» **What to do**
Filter the lines below, copying only those with the string "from".

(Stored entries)
----

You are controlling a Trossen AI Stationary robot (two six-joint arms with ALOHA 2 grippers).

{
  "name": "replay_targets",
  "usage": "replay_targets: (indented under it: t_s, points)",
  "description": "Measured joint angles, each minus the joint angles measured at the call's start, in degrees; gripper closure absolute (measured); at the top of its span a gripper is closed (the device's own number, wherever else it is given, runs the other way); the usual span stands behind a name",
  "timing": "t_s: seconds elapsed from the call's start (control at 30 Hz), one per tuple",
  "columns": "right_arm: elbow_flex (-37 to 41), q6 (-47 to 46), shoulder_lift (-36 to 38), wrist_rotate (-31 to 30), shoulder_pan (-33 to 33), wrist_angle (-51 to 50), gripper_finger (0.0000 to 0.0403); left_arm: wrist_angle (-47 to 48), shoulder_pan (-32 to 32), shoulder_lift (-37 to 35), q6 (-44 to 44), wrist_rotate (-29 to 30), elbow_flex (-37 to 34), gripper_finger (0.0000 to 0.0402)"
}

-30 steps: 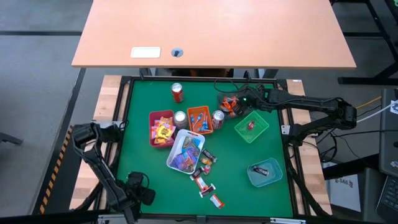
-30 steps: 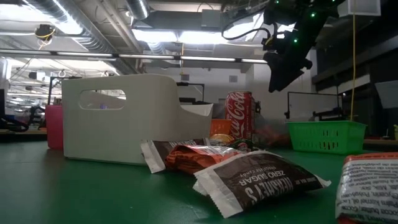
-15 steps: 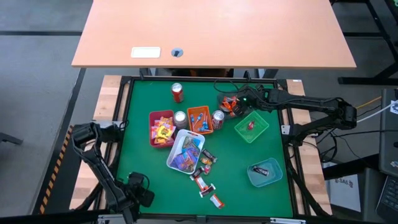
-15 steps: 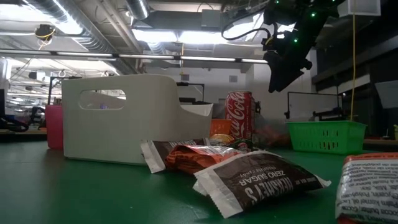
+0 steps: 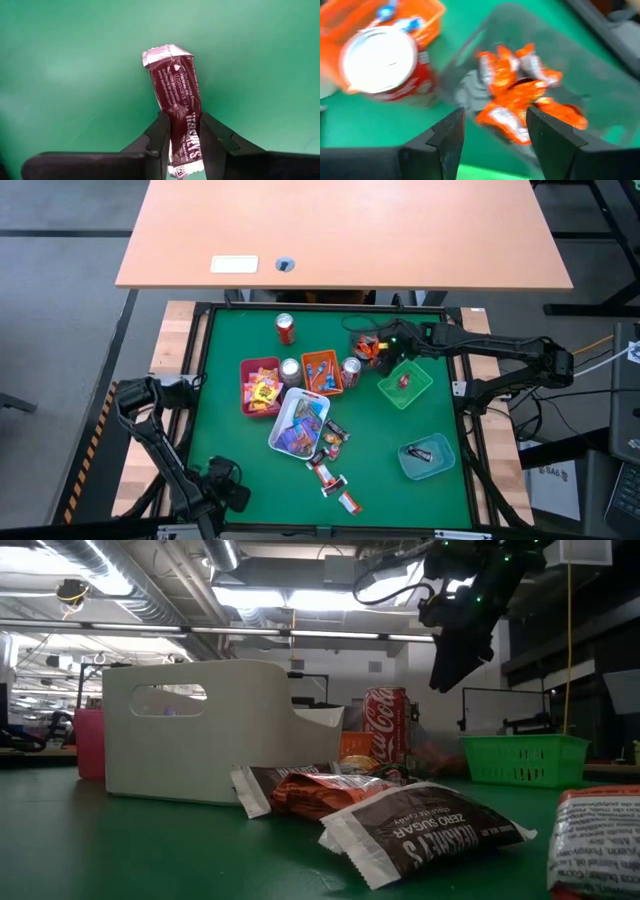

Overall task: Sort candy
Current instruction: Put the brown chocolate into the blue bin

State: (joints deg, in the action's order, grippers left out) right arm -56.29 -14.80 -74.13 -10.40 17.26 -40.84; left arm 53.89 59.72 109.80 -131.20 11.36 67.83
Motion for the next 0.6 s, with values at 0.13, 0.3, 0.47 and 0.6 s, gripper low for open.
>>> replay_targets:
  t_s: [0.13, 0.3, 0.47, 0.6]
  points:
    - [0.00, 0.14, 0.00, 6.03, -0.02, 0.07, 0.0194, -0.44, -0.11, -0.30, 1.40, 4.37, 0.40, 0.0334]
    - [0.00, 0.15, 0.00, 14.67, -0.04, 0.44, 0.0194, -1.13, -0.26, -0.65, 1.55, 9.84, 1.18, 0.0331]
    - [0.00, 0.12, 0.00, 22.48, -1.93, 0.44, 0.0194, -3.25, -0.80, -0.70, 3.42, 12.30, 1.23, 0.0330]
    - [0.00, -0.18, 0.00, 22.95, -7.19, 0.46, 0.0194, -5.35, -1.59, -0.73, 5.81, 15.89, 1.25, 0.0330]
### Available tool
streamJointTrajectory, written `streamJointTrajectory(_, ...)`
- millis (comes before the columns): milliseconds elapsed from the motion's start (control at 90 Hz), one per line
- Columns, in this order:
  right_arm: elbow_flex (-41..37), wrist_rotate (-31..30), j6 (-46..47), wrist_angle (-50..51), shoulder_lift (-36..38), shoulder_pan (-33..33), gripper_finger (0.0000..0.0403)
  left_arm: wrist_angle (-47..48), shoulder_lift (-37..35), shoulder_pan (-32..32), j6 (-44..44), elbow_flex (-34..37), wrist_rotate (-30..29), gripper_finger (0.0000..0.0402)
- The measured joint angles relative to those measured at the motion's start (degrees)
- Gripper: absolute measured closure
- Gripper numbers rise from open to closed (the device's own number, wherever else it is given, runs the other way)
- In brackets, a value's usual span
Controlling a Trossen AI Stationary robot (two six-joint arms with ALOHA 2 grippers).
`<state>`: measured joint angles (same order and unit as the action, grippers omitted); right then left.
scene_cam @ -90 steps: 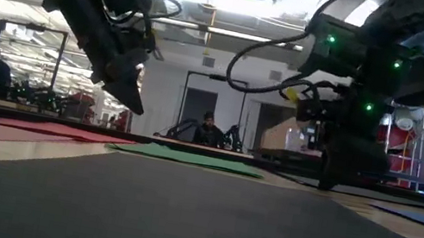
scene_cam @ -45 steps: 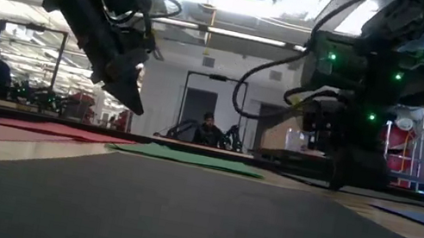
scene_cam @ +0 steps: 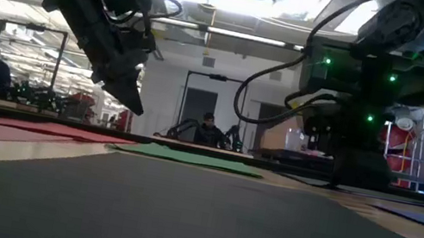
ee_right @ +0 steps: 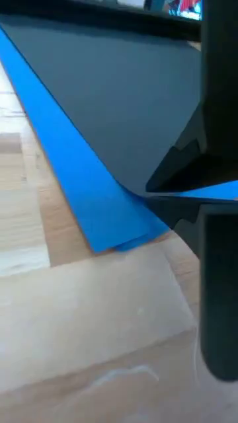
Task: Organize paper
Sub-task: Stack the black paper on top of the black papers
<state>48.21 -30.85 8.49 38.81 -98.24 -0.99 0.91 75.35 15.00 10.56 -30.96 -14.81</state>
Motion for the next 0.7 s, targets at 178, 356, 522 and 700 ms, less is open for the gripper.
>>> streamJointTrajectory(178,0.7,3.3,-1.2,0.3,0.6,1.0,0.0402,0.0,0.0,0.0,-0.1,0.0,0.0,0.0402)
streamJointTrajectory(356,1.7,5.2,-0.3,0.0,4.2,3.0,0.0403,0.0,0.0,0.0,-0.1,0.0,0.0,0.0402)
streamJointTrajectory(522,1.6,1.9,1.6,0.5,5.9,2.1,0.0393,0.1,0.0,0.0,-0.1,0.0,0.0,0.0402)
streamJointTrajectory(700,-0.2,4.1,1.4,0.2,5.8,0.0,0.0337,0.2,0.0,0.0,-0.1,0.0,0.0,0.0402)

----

» **Output**
  "timing": "t_s: seconds elapsed from the call's start (control at 30 Hz), one per tuple",
- millis (comes before the columns): milliseconds elapsed from the motion's start (control at 90 Hz), one per line
- Gripper numbers rise from open to closed (the device's own number, wherever else it is given, runs the other way)

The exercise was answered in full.